(spoiler)
Yukiko ile Tomioka’nın ruhen ve bedenen savrulmasını okuduk aslında. Japon Savaşı’nın ardında bıraktıklarıyla savrulan iki ruh. Farklı bedenlerde, farklı konumlarda aradıkları sevgi, belki de aidiyet duygusunu bulamayışları ve her seferinde birbirilerine dönüşlerini.
Kitabın arkasını okuduğumda beklentim oldukça yüksekti. Ancak hikaye içine almadı maalesef. Karakterlere üzüldüğüm de oldu ama daha çok toksik ilişkileri çok yorucuydu okuyucu için. İmla hataları gerçekten gözü yoruyordu.
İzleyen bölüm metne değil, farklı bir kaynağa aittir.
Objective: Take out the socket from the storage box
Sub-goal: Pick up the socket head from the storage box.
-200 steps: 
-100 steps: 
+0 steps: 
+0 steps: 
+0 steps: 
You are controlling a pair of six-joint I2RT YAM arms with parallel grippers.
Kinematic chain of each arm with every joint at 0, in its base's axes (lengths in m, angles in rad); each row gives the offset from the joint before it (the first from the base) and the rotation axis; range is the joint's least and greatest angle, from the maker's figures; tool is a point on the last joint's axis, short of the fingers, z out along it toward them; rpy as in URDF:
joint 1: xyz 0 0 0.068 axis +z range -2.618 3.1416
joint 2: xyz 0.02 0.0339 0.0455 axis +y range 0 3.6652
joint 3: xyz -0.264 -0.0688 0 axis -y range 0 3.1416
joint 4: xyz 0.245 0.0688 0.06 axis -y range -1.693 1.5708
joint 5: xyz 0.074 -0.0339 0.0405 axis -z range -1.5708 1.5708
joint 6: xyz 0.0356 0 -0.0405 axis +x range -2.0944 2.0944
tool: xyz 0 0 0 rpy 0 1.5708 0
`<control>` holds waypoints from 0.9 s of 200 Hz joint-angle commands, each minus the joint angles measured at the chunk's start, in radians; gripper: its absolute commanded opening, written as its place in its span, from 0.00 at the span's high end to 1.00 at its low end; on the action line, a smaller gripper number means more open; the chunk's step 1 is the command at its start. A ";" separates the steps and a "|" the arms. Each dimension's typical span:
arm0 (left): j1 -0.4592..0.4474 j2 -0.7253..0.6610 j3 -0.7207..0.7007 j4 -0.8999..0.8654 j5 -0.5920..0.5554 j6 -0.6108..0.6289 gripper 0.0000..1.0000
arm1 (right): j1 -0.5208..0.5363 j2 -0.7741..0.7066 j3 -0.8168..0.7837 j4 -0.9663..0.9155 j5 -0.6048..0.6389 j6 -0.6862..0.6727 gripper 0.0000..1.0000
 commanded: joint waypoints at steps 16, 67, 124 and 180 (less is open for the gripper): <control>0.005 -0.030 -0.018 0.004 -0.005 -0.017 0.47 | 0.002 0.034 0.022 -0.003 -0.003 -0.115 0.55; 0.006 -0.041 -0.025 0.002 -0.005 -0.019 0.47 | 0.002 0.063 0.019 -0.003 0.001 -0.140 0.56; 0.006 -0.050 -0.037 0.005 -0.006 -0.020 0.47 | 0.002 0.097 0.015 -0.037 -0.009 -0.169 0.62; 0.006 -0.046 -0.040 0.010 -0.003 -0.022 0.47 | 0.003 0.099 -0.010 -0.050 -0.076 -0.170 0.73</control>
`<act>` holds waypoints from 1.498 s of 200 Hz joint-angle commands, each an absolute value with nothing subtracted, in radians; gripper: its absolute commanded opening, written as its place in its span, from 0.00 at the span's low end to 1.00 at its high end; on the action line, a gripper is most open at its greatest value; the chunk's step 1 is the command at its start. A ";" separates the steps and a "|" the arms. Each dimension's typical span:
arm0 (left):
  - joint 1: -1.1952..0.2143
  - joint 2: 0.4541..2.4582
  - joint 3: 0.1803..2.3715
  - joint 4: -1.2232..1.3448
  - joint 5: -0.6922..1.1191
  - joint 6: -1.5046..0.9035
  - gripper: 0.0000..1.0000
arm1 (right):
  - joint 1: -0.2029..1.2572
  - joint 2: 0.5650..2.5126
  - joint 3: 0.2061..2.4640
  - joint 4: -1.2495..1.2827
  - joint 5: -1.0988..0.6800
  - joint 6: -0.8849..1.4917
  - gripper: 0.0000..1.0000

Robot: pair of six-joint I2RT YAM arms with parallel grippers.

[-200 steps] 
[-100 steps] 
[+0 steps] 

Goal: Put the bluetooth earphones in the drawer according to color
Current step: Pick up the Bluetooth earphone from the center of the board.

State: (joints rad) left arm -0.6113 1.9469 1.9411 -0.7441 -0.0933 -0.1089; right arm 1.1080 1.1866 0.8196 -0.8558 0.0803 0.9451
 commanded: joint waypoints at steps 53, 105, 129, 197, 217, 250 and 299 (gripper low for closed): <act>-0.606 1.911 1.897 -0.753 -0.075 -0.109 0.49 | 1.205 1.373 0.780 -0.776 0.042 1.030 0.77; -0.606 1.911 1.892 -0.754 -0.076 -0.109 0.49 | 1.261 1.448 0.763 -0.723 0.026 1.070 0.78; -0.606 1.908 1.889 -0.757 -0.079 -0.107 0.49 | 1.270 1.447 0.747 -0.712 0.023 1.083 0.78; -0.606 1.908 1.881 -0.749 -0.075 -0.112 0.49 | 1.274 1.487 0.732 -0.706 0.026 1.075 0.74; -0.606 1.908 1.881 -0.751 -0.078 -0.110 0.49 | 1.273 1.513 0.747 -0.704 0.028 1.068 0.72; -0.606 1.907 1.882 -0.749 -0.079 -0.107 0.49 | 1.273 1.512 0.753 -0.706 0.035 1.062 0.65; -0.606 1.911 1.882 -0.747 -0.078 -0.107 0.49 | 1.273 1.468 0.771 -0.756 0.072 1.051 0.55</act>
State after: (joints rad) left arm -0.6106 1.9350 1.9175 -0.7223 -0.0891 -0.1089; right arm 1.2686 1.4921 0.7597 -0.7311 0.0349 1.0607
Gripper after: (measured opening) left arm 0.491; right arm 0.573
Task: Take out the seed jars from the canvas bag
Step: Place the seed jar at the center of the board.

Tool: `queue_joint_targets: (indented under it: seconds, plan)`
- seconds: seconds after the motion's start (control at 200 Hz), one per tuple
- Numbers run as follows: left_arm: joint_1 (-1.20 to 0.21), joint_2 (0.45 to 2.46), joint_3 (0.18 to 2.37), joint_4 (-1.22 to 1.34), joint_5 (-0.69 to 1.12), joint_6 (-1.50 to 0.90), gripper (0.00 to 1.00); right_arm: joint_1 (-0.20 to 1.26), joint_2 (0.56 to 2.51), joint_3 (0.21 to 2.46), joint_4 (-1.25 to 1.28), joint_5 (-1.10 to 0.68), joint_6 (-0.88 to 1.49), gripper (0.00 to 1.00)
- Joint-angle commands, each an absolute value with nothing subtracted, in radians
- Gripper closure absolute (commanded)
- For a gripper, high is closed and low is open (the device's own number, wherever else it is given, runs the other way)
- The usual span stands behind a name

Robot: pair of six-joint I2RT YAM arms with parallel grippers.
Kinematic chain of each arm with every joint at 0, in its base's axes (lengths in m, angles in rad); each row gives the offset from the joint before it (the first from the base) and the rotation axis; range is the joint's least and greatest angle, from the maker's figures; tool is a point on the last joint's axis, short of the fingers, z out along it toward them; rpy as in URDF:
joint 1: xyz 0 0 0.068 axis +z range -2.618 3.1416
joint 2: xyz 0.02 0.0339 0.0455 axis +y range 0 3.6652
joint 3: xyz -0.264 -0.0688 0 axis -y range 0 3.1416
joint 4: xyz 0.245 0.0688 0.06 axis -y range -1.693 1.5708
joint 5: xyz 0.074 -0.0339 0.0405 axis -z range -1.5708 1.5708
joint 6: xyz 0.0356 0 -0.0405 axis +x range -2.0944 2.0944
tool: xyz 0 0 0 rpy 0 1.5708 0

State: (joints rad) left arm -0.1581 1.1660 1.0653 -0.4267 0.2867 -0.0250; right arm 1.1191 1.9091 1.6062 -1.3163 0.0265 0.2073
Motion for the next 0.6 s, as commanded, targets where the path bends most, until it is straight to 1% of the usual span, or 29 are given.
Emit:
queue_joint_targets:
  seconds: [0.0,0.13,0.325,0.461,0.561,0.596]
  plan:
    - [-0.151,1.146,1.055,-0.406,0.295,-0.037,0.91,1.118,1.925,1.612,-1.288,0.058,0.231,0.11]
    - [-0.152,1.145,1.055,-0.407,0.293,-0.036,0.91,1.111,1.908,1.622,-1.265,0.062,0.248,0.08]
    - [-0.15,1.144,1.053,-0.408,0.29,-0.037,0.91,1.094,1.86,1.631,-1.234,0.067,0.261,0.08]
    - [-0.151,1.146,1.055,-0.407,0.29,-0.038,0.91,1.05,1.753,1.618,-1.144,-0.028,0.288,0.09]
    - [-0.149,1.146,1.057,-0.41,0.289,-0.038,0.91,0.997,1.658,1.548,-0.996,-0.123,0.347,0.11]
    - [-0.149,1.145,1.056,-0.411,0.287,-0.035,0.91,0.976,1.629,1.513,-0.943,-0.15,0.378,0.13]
Muhtemelen bir arkadaşıma önereceğim kitap olmayacak
Yukiko ve Tomioka görevleri sebebiyle gittikleri Çinhindi’nde tanışırlar, Tomioka evlidir, Yukiko ise kendini köksüz bir ağaç gibi hissetmektedir.
Japonya savaşı kazanacak mı diye beklerken aralarındaki ilişki de günden güne çetrefilli bir soruya dönüşmektedir~
.
Savrulan Bulutlar için umudum yüksekti (Yasunari Kawabata ile yazar Fumiko Hayashi’nin dostluğu da bir etkendi) akıcı bir aşk hikayesi bekliyordum ta ki ilk sayfaya kadar..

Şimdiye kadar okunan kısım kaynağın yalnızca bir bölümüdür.